Im 100percent sure thats the dns goes from me to ISP and than to my vps!
But in ping 1.1.1.1 traceroute there i cant see thats ISP server... maybe there no DNS packets traced?
And yeah i will post the trceroute output today later!

the 192.168.1.0/24

is not in my servér config
I put that in and will replay.

Make sure the firewall on the server allows the INPUT from the WG interface at least. You are able to establish a connection for WG, so the incoming WG packets on the ethernet interface are not blocked.

Hello
i think im a way closer to the solution than before.
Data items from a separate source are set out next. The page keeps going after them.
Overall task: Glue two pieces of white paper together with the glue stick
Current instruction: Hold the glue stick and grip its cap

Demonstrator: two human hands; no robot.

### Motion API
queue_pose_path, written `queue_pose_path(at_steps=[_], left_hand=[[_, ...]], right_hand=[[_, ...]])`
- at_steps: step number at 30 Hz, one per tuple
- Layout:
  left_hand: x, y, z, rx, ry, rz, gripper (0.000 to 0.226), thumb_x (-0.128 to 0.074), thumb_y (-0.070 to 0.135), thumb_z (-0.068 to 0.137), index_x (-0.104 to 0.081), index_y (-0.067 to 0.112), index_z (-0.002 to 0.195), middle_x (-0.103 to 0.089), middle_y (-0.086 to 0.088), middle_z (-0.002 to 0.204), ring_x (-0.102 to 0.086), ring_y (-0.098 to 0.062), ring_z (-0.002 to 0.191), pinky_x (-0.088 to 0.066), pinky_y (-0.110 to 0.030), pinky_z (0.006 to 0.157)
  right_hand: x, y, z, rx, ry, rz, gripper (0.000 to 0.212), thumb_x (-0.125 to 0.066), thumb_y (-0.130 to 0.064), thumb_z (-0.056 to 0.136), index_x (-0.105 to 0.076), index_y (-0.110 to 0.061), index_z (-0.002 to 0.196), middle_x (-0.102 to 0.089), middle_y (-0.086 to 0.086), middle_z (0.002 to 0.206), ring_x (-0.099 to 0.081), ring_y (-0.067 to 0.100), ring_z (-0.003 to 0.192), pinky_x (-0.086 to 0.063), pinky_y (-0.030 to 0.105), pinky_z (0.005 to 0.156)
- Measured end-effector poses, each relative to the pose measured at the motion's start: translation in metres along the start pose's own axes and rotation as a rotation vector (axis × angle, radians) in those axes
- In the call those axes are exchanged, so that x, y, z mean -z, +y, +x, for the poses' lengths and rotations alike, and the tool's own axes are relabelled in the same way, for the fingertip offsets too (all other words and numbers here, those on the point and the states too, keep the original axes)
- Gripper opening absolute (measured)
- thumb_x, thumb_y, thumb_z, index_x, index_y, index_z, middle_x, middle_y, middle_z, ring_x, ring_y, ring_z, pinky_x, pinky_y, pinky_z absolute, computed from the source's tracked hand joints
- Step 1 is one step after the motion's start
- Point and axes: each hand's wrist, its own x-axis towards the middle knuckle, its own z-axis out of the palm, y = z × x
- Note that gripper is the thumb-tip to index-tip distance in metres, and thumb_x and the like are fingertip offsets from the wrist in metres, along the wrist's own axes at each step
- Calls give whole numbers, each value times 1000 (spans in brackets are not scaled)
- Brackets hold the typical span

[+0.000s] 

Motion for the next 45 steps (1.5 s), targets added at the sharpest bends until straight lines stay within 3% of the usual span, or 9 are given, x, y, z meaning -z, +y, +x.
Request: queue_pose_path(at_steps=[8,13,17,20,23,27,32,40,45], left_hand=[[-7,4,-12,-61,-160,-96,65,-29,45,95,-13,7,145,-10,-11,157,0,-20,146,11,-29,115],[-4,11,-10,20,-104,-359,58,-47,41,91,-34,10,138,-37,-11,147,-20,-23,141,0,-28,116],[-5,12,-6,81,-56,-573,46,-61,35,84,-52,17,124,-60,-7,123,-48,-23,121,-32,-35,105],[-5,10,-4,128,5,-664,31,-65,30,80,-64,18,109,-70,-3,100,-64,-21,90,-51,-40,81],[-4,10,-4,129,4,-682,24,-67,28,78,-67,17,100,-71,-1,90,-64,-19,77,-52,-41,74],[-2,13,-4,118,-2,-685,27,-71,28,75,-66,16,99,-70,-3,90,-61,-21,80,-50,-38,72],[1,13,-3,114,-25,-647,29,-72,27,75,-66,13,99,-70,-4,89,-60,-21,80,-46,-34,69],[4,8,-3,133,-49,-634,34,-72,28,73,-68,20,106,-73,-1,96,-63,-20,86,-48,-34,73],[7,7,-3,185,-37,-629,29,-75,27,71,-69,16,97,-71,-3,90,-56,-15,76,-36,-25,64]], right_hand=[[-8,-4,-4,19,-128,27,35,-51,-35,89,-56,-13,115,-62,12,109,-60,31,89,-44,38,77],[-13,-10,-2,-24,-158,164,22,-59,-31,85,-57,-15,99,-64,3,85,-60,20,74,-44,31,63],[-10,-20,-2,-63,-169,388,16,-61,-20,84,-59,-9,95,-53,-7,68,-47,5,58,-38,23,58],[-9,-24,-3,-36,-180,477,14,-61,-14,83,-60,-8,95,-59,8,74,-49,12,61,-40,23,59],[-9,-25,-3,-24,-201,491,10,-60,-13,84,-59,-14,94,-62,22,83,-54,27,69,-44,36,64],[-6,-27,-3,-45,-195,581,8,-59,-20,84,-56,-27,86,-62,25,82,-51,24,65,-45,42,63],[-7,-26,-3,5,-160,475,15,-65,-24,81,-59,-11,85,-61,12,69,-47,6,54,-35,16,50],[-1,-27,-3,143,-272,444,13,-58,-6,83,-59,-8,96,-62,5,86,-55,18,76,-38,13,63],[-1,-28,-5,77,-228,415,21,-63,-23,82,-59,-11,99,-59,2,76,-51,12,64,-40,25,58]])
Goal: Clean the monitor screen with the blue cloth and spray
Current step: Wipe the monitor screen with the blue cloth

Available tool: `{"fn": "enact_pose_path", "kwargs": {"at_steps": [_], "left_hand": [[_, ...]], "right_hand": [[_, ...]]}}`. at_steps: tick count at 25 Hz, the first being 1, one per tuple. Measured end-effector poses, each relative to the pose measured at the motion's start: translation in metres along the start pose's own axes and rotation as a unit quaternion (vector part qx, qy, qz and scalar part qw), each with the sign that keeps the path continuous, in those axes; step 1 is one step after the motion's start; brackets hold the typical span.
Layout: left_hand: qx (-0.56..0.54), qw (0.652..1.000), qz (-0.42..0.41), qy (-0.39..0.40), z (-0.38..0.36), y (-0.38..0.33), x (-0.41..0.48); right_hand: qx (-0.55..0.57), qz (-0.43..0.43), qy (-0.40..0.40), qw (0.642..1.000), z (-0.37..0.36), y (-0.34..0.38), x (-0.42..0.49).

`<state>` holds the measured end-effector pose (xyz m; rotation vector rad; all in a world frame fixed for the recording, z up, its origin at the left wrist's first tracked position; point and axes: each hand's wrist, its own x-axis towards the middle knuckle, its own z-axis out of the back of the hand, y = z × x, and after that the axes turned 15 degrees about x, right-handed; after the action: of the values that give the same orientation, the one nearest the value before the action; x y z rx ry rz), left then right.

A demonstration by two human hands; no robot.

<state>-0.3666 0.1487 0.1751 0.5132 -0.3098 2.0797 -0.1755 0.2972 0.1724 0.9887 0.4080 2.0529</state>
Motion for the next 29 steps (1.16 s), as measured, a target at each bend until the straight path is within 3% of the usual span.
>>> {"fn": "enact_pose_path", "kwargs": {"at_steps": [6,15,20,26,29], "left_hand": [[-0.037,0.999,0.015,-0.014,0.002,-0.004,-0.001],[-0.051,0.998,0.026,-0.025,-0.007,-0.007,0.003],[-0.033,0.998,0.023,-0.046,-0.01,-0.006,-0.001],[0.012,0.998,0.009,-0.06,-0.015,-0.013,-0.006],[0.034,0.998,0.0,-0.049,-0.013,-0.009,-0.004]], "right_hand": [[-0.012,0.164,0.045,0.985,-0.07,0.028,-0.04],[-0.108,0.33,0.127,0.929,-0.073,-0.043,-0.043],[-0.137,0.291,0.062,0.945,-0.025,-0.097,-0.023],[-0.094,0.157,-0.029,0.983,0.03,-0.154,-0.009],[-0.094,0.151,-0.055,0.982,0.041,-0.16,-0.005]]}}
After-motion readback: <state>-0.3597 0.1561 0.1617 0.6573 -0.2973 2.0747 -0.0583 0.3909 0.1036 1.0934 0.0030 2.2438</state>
Im said not to you that my open wrt router is behind a normal router...

I Tested with Debian a client had dns leak too than i set dns = vps server in client config
now he used vps dnsserver TROUGH wireguard and in pi hole im also able to use the nconfig:
only local requests and i see my local IP in admin weg gui

now i set dns = vps server in open wrt wireguard interface and deleted it in wan interface
similare to the debian config but dident work still leak now i change back to only list server in wan interface.

My test with debian client to reach server if wg0 are up, failure too!
But im still in hope!
there is a different in DNS forwarding between debian and open wrt if wireguard installed...
Thanks for helping me!

Use dnsleaktest.com and verify which dns servers are used instead of the Pihole.
Make sure the browser is not using some DoH.
From your config there is no visible leak to another dns.